▶ _INSTRUCTIONS FOR THE TASK_:
Find the lines of data that contain the string "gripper", then list them.

##### AVAILABLE DATA

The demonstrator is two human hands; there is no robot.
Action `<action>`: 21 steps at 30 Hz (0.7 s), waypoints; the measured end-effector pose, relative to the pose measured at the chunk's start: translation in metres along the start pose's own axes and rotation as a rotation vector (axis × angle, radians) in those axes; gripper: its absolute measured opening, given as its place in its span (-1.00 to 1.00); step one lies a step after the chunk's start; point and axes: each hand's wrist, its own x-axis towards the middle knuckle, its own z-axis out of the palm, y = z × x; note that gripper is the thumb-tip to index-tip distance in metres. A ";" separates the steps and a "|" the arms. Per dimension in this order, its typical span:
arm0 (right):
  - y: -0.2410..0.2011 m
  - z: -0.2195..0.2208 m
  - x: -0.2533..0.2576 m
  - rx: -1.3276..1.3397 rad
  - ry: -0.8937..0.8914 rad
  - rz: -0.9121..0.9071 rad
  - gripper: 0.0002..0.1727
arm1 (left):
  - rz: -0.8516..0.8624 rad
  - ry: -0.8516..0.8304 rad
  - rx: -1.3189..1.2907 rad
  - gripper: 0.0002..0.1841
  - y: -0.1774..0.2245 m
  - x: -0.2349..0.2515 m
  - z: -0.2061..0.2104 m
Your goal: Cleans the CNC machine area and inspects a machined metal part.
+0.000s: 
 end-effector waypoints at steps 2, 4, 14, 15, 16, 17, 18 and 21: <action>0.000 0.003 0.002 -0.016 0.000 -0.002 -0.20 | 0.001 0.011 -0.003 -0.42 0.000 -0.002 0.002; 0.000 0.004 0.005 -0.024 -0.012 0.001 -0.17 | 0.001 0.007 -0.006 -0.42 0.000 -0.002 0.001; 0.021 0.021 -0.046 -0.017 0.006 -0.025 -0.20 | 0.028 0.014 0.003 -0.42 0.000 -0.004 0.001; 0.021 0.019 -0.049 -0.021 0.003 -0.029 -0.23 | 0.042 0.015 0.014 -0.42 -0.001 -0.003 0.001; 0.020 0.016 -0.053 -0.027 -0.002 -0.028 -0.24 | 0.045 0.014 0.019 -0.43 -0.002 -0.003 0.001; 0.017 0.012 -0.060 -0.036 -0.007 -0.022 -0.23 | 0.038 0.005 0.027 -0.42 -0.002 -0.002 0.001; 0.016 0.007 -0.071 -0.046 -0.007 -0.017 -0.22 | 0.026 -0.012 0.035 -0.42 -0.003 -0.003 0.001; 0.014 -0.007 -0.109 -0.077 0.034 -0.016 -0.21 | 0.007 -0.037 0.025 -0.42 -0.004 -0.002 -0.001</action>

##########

▶ _TASK OUTPUT_:
Action `<action>`: 21 steps at 30 Hz (0.7 s), waypoints; the measured end-effector pose, relative to the pose measured at the chunk's start: translation in metres along the start pose's own axes and rotation as a rotation vector (axis × angle, radians) in those axes; gripper: its absolute measured opening, given as its place in its span (-1.00 to 1.00); step one lies a step after the chunk's start; point and axes: each hand's wrist, its own x-axis towards the middle knuckle, its own z-axis out of the palm, y = z × x; note that gripper is the thumb-tip to index-tip distance in metres. A ";" separates the steps and a "|" the arms. Per dimension in this order, its typical span:
  - gripper: 0.0002..0.1727
  - gripper: 0.0002..0.1841

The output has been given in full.